What to do: What you give must be exactly the lines of the material from the first through the line that contains "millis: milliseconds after", inclusive, and no others.

Extracted records:
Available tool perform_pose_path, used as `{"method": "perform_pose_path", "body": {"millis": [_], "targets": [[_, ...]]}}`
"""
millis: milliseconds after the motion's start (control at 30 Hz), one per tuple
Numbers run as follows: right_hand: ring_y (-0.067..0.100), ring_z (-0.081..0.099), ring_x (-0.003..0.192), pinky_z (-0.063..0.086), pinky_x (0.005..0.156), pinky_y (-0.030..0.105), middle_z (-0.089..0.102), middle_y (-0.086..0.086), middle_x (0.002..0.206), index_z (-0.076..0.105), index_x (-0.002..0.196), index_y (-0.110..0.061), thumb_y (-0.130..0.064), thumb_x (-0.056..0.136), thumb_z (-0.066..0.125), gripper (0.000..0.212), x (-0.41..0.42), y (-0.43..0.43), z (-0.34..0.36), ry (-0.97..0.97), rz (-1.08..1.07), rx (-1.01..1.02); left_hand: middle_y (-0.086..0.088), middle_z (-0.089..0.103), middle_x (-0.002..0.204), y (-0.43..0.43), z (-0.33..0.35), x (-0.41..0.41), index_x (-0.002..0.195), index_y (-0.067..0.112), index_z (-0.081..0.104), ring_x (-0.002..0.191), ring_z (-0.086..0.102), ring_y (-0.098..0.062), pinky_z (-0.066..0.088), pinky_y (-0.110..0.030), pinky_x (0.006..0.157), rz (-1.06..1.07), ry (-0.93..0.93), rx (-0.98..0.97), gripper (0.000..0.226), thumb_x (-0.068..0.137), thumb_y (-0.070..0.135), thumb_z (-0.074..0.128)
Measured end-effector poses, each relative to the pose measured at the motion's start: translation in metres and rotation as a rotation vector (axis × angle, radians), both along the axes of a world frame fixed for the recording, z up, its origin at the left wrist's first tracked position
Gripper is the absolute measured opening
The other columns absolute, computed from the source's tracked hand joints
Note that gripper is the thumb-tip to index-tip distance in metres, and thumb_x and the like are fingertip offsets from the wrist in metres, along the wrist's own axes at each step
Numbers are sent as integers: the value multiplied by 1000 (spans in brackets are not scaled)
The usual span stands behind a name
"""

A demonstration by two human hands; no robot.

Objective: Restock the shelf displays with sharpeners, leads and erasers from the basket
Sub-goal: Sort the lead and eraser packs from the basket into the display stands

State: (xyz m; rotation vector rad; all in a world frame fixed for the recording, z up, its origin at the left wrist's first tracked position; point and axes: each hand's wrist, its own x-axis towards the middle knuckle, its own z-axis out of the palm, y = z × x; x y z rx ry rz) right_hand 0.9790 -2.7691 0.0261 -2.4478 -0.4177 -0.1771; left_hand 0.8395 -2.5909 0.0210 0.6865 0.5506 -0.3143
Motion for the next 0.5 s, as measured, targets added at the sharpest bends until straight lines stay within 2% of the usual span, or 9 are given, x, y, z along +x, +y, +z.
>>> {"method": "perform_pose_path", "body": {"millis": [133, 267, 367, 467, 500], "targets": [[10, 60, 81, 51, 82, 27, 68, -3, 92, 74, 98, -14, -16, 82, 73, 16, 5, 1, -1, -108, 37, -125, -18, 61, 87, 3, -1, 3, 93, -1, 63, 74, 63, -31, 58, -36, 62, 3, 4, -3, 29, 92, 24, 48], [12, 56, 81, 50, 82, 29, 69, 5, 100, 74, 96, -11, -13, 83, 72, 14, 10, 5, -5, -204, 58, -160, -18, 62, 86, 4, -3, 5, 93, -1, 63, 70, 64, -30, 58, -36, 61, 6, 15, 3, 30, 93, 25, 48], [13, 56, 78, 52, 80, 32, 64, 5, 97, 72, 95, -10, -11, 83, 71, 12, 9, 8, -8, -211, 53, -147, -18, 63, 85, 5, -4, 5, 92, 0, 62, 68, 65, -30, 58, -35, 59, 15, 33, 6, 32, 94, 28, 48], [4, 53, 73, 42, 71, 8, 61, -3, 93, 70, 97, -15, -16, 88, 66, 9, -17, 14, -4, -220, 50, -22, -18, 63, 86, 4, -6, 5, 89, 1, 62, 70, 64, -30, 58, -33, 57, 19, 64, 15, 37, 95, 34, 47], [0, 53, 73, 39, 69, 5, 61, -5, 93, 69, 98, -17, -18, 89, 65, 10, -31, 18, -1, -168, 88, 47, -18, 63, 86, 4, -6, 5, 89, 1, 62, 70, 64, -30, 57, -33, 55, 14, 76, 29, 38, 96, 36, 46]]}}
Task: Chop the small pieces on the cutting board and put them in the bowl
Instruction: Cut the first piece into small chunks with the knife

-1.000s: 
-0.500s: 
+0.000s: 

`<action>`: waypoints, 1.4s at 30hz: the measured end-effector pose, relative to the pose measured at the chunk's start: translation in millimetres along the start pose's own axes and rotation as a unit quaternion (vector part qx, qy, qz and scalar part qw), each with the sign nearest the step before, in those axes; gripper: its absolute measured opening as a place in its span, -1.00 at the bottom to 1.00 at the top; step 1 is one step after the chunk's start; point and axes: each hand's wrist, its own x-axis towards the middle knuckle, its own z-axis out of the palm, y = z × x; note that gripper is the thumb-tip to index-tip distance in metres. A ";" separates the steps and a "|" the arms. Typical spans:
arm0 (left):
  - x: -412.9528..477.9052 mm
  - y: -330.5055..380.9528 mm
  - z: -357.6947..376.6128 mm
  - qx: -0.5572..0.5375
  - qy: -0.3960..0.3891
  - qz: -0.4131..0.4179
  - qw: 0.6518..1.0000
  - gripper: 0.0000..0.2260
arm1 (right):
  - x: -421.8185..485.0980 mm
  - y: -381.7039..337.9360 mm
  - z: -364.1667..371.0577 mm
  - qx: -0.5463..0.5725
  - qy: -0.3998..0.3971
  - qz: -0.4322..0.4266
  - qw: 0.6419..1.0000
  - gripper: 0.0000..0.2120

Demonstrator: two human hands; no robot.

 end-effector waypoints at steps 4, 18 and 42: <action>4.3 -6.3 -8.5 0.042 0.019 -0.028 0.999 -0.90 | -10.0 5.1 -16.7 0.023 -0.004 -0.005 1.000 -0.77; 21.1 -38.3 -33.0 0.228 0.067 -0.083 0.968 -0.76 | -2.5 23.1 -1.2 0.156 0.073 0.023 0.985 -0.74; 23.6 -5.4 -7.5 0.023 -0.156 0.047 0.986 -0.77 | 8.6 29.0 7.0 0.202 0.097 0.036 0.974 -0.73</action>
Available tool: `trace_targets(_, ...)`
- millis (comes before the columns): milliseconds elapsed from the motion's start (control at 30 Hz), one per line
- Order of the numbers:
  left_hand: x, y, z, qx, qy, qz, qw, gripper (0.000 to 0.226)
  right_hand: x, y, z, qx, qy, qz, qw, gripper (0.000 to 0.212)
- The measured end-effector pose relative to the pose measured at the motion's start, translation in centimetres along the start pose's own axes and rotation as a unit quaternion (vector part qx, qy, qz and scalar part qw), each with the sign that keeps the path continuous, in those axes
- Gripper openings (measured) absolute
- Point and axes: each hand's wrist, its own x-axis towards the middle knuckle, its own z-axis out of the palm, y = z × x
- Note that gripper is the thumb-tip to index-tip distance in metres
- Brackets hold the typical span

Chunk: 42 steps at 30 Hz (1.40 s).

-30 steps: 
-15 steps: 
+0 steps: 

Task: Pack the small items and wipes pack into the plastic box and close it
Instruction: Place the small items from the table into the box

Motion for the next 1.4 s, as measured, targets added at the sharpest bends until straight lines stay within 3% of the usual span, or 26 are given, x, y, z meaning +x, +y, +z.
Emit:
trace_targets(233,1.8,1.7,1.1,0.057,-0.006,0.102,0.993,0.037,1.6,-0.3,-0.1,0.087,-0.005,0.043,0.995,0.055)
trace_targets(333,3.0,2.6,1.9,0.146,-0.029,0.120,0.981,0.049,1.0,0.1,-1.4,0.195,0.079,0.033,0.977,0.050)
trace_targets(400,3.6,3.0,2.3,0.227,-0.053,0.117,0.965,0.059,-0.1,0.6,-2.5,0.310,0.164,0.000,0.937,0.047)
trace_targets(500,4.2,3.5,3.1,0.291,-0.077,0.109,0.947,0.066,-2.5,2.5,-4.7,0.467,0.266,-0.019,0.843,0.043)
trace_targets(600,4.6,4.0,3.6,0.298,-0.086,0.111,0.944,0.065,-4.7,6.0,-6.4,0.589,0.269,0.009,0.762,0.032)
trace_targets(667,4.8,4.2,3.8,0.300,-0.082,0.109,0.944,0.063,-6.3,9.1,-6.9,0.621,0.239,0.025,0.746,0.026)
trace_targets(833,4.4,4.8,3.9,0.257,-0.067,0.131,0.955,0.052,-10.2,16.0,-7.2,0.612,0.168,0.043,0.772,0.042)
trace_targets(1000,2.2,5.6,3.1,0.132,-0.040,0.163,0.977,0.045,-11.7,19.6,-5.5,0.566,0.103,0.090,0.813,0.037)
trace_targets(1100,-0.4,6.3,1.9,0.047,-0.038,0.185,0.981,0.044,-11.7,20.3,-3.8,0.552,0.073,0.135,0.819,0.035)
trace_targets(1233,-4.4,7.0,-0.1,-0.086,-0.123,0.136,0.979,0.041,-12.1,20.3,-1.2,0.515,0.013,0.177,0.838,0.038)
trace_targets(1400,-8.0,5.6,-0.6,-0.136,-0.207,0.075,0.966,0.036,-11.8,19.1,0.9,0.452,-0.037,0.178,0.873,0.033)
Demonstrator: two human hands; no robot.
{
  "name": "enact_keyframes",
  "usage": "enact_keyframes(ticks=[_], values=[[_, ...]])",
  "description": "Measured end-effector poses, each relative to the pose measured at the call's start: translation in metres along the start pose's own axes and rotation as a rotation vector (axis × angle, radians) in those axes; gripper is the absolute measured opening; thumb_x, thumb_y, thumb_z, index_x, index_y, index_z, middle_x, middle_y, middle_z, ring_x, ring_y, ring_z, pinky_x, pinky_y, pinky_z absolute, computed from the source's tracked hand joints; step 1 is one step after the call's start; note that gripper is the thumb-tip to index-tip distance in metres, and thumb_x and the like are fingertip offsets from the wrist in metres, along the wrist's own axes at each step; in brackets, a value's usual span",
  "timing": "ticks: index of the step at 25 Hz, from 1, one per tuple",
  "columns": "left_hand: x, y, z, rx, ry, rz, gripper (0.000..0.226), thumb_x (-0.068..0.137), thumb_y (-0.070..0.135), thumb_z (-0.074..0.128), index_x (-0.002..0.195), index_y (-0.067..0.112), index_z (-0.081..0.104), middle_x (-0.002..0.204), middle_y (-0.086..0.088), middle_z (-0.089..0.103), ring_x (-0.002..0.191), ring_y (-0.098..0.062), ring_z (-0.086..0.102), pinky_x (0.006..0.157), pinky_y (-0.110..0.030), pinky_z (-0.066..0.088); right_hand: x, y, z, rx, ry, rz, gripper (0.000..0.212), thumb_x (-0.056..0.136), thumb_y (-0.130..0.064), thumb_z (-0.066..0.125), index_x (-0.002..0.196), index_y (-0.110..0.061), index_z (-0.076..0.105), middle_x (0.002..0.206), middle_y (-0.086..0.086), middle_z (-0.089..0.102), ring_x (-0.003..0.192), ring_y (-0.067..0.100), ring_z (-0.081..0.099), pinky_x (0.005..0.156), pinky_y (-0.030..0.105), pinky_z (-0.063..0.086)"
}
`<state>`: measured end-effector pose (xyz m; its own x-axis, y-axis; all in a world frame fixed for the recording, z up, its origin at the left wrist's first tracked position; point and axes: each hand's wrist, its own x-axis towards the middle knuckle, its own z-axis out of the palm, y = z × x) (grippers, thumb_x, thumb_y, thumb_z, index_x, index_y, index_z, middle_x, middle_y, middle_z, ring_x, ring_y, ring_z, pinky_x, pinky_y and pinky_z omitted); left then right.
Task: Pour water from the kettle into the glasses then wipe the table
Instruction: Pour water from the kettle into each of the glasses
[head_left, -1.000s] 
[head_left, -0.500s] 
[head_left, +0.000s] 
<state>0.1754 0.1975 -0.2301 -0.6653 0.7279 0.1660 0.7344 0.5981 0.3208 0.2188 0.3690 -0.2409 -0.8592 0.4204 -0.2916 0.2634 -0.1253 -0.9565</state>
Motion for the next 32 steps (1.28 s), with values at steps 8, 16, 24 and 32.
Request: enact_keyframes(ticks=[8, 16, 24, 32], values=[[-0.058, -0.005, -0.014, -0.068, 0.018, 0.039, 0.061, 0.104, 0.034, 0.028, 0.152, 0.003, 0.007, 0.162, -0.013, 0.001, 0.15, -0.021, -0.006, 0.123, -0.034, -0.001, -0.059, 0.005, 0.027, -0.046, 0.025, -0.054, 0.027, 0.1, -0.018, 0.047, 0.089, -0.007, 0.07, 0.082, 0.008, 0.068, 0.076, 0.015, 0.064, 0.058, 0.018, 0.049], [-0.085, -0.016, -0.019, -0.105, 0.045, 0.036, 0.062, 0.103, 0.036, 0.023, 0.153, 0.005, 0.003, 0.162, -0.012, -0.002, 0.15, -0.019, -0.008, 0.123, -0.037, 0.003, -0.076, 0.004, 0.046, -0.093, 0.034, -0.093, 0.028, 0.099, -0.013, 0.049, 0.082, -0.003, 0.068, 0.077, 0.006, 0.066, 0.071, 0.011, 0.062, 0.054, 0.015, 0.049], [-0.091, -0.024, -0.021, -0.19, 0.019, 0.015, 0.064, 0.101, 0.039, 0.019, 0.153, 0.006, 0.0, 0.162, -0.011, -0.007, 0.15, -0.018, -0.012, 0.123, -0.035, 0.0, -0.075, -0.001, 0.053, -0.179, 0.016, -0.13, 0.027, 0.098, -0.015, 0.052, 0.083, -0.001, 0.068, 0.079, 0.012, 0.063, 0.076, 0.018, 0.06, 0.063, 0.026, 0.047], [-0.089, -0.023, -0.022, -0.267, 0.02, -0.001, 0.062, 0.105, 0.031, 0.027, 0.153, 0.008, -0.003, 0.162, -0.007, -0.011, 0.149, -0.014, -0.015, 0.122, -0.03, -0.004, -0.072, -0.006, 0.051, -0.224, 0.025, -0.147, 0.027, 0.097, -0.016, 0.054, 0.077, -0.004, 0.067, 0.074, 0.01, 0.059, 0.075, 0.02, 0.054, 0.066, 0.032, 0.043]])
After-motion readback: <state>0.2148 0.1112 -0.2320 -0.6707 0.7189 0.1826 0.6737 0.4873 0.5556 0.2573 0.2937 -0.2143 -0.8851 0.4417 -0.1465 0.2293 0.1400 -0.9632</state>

Response area:
Available tool perform_pose_path, used as `{"method": "perform_pose_path", "body": {"millis": [_], "targets": [[_, ...]]}}`
"""
millis: milliseconds after the motion's start (control at 30 Hz), one per tuple

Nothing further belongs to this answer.